* **WHAT IS NEEDED**
Look at each line of the records and count those with "block" in them. Please answer with the count alone.

------ MATERIAL FOR THIS EXERCISE

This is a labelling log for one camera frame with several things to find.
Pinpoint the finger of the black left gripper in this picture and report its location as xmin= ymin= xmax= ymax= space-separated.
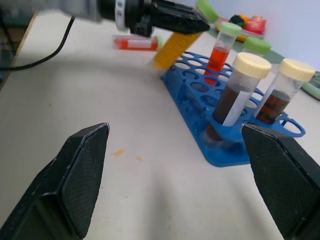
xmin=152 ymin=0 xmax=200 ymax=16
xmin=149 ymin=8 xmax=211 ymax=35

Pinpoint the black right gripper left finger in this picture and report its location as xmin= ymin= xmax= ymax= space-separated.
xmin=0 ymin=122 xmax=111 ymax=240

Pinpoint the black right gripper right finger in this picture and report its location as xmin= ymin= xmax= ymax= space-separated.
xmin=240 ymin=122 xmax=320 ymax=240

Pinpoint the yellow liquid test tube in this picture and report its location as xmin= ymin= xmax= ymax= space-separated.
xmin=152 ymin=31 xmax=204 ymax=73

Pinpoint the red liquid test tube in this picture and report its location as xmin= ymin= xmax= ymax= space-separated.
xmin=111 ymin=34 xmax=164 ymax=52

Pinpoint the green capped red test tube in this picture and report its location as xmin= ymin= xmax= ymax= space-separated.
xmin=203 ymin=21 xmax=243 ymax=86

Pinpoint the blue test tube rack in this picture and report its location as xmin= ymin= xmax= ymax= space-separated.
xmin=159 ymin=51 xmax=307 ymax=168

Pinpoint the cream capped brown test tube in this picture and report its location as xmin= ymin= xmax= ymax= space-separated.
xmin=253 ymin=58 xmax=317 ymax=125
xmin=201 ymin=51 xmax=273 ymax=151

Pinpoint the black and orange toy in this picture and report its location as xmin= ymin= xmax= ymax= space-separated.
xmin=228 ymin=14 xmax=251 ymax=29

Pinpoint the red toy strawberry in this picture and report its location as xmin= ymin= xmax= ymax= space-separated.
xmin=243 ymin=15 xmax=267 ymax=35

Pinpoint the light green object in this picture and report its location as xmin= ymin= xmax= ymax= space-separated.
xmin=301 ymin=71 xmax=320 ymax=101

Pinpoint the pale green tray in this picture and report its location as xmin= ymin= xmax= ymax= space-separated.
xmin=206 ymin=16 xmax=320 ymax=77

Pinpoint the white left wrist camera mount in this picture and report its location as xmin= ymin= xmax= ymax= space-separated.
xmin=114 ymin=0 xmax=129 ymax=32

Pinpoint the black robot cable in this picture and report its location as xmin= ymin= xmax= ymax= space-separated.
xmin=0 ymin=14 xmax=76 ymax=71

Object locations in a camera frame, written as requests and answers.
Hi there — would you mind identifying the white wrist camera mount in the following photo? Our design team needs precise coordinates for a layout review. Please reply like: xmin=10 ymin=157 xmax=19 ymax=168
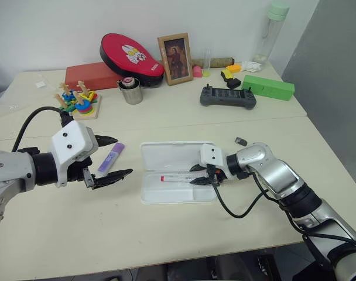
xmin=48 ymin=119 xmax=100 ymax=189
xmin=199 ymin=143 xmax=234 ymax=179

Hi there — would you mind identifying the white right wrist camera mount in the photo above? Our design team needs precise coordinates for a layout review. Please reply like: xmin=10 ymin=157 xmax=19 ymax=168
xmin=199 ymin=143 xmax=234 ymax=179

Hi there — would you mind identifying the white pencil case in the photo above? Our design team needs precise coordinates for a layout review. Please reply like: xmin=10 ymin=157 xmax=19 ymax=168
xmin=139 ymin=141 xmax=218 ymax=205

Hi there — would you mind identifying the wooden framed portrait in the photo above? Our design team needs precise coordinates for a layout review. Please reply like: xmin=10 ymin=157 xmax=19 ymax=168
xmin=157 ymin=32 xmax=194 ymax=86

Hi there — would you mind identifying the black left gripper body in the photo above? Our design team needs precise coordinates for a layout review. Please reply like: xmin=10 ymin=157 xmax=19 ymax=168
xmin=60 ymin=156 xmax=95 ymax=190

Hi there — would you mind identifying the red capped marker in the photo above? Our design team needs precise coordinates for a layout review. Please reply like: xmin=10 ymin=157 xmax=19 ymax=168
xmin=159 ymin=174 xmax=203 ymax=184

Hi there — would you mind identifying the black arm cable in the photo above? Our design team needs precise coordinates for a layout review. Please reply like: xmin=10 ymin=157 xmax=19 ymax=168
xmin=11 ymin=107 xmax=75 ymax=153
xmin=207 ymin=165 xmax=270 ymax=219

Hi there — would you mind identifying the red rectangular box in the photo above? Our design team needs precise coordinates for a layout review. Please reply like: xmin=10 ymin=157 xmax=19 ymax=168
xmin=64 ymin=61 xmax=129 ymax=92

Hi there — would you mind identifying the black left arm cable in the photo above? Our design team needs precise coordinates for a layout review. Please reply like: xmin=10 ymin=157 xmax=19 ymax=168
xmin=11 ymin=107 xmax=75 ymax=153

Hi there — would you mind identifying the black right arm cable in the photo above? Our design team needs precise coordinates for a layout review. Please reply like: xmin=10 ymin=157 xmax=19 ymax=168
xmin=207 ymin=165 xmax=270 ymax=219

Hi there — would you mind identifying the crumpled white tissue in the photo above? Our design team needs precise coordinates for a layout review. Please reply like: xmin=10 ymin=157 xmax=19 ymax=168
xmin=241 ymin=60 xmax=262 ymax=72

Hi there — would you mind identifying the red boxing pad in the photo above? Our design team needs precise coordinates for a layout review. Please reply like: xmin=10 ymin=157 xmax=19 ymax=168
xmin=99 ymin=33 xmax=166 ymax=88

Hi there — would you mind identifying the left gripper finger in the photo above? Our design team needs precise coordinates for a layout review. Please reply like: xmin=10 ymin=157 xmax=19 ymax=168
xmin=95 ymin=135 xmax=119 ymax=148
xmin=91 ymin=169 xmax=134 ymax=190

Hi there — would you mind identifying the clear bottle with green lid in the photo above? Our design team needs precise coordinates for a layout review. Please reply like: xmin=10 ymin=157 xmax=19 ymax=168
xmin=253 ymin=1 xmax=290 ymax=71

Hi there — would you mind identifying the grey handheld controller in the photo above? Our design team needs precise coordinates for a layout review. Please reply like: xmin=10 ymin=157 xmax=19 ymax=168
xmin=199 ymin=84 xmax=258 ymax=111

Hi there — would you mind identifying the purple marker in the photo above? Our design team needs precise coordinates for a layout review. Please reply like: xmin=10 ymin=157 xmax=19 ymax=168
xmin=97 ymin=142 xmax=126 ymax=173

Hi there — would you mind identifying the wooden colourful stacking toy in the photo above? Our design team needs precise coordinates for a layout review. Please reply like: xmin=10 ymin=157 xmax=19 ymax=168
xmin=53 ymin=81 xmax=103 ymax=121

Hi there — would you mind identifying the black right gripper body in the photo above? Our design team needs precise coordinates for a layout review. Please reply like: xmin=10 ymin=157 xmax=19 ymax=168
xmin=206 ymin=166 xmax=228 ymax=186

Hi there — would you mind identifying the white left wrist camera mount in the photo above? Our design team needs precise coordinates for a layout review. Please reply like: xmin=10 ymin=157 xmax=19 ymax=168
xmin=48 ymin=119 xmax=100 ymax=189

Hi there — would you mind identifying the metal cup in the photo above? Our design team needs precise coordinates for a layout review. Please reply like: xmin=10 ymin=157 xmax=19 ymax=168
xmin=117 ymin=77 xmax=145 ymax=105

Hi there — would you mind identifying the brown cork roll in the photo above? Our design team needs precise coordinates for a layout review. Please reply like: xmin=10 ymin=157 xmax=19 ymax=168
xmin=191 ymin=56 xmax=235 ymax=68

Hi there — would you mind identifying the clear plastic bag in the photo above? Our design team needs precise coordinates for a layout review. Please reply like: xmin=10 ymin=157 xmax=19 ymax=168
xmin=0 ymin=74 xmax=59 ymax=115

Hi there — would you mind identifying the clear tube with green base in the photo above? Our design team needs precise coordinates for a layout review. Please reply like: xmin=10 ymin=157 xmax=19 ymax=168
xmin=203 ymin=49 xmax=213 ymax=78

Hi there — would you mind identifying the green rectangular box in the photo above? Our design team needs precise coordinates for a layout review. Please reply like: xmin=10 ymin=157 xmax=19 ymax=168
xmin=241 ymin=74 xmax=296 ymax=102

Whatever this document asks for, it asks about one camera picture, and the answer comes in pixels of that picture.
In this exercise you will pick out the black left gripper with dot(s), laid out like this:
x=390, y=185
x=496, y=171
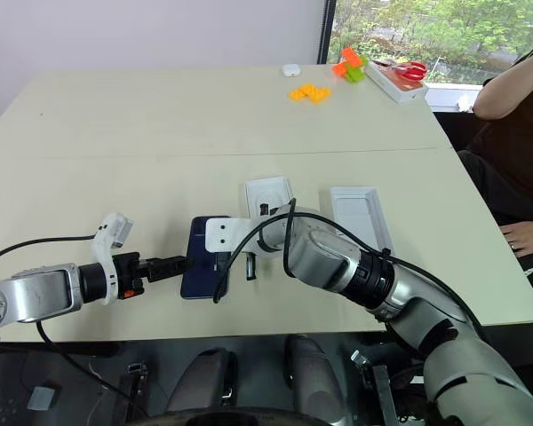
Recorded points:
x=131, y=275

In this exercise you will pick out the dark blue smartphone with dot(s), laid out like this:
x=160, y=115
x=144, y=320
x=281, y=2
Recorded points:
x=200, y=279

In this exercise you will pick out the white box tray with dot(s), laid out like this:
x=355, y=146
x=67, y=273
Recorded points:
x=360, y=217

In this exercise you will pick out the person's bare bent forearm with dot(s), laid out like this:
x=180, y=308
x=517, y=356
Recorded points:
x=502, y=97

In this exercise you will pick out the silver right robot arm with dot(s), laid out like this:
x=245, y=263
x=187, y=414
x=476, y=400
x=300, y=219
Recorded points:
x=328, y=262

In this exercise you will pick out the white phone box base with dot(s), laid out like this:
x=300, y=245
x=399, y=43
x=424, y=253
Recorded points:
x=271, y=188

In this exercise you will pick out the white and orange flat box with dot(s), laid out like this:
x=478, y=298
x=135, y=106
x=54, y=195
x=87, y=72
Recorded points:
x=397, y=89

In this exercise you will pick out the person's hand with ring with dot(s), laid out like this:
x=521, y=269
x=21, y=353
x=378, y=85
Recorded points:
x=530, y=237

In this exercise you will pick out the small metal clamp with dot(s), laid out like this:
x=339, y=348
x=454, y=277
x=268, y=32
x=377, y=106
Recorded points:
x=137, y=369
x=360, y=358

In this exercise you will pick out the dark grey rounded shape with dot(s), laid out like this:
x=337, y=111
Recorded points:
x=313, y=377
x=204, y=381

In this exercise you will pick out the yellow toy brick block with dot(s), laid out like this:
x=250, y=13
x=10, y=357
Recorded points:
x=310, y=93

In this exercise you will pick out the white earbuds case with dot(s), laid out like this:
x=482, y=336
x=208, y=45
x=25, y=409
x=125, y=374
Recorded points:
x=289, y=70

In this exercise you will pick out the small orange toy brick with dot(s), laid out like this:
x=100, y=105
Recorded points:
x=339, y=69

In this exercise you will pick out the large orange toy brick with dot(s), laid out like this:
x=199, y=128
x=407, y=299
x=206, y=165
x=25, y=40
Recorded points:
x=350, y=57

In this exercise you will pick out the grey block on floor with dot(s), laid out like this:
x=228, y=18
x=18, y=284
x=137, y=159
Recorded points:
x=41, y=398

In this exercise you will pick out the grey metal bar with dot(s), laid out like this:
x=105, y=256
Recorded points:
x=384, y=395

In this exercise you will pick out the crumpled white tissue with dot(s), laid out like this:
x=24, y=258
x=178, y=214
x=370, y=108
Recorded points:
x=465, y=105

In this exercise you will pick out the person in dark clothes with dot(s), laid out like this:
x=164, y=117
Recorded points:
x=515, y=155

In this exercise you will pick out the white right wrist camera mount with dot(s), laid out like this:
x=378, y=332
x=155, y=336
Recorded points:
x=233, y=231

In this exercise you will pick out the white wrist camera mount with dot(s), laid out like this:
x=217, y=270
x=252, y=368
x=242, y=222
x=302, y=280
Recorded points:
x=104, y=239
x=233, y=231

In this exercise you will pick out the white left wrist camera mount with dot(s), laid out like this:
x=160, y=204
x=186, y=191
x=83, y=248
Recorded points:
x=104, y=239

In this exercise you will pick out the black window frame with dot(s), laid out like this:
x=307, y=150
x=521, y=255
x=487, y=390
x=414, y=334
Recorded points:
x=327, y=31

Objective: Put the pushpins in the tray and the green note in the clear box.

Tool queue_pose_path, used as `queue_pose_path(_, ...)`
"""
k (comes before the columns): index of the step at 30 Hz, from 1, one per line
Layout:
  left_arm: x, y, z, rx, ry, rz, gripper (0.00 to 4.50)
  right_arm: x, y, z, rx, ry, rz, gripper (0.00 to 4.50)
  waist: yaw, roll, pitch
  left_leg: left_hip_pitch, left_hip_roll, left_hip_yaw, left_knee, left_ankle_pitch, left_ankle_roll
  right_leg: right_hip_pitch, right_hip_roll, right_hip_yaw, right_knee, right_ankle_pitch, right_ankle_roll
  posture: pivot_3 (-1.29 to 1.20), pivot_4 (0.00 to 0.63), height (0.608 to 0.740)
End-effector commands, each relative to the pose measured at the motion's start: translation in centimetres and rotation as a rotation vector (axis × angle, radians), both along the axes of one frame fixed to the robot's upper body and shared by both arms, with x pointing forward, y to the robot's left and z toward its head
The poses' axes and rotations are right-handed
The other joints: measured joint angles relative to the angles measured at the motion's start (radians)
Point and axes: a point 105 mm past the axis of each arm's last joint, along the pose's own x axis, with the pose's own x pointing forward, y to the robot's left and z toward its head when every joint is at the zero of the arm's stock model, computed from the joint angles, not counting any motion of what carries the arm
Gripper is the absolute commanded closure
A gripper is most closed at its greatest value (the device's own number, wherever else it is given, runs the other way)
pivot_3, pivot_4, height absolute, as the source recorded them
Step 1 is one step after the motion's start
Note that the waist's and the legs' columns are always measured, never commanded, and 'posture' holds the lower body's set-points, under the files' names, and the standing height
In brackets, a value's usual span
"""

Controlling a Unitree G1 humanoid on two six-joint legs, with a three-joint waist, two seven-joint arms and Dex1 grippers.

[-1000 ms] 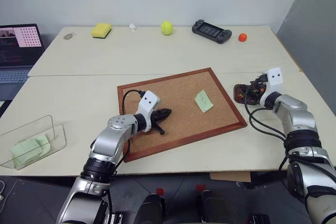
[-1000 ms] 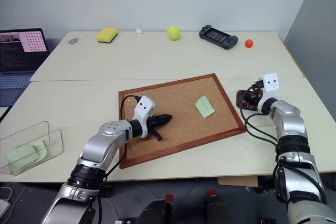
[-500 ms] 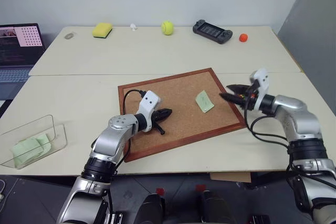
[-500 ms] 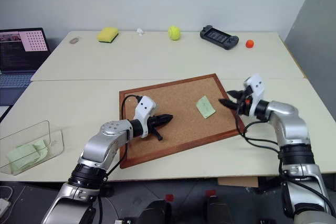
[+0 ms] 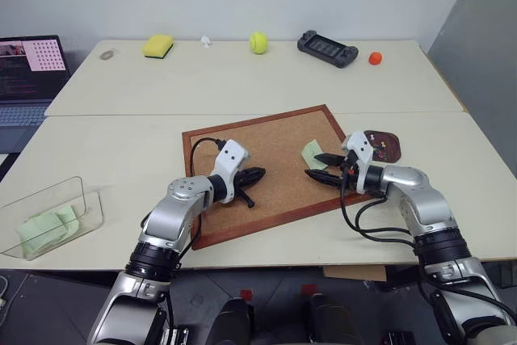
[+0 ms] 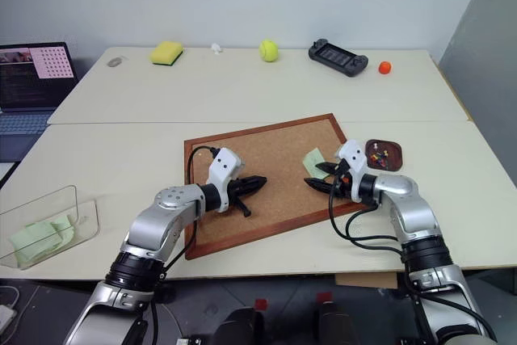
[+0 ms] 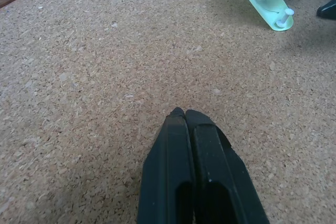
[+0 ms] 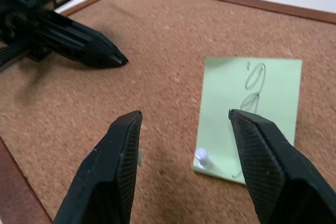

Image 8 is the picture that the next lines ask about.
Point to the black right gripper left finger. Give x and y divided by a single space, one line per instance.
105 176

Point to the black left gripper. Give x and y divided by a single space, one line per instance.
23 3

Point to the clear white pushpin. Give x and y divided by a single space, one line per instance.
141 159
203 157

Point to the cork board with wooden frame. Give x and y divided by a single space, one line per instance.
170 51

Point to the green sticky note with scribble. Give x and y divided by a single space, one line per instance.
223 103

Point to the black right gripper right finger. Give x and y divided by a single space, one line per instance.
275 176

------------

* **RESPONSE AREA**
2